O prefeito publicou um vídeo nas redes sociais durante a madrugada desta quarta-feira para se defender das denúncias. Sem negar a existência e atuação dos "guardiões" em nenhum momento, Crivella alegou que a ação do grupo junto à imprensa teria o objetivo de evitar que as pessoas corram risco de vida.

Ele diz ter entregue ao presidente Jair Bolsonaro (sem partido), no dia 6 de janeiro deste ano, uma denúncia de "gravíssimos fatos praticados no fim do ano passado pelas Organizações Globo", que, em suas palavras, "atuam como verdadeiro partido político de oposição".

As queixas se referem a reportagens veiculadas pela emissora sobre a suspensão de atendimentos em hospitais da cidade, contestada pelo prefeito. "Desde então, cidadãos comparecem às portas de unidades de saúde para esclarecer e orientar os usuários, evitando, assim, que alguém seja manipulado pelas falsas informações da Globo e corra o risco de morte", afirma Crivella no vídeo.

Ministério Público investiga o caso

Além da votação para abertura de pedido de impeachment na Câmara dos Vereadores, há outras duas frentes de investigação contra o prefeito. O Ministério Público do Rio e a Polícia Civil apuram se houve participação de Crivella em crimes como associação criminosa, constrangimento ilegal, atentado contra a segurança de serviço de utilidade pública e advocacia administrativa.
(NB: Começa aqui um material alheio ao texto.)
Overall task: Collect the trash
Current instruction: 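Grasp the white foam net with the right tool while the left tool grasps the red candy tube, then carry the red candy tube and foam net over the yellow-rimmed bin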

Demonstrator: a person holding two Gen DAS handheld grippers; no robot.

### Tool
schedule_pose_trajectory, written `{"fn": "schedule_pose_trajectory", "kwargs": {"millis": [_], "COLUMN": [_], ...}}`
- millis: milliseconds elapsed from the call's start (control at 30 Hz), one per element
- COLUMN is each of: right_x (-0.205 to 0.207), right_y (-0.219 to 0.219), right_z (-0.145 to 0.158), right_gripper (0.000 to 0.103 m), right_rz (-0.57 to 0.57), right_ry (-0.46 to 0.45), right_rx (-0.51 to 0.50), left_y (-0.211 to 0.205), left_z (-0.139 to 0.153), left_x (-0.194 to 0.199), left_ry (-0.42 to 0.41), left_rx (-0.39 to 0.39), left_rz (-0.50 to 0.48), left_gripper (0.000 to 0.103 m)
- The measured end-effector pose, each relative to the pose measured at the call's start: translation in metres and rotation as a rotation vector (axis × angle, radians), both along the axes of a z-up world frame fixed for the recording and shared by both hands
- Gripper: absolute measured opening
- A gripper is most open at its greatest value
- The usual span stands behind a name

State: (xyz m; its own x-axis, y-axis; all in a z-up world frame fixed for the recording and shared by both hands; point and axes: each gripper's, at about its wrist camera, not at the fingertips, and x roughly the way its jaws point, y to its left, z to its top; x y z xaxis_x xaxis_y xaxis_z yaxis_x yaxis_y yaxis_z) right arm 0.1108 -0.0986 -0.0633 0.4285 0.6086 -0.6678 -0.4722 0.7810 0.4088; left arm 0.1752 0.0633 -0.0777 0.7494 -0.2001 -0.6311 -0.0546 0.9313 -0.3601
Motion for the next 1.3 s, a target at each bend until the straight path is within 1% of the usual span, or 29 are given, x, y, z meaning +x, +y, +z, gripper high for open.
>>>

As penas podem chegar a nove anos de prisão. Nesta terça-feira, policiais da Delegacia de Repressão às Ações Criminosas Organizadas (Draco) realizaram a Operação Freedom, para cumprir nove mandados de busca e apreensão contra servidores que integram os "Guardiões do Crivella". Do grupo, três pessoas já foram ouvidas na própria terça-feira. Os outros serão convocados a prestar depoimento ao longo desta semana.

Paralelamente, a Procuradoria Regional Eleitoral pediu que sua Promotoria apure se o prefeito cometeu crime eleitoral. Ele é pré-candidato à reeleição no pleito municipal deste ano. Ao longo de 2020, Crivella se aproximou de Bolsonaro e conta com seu apoio informal.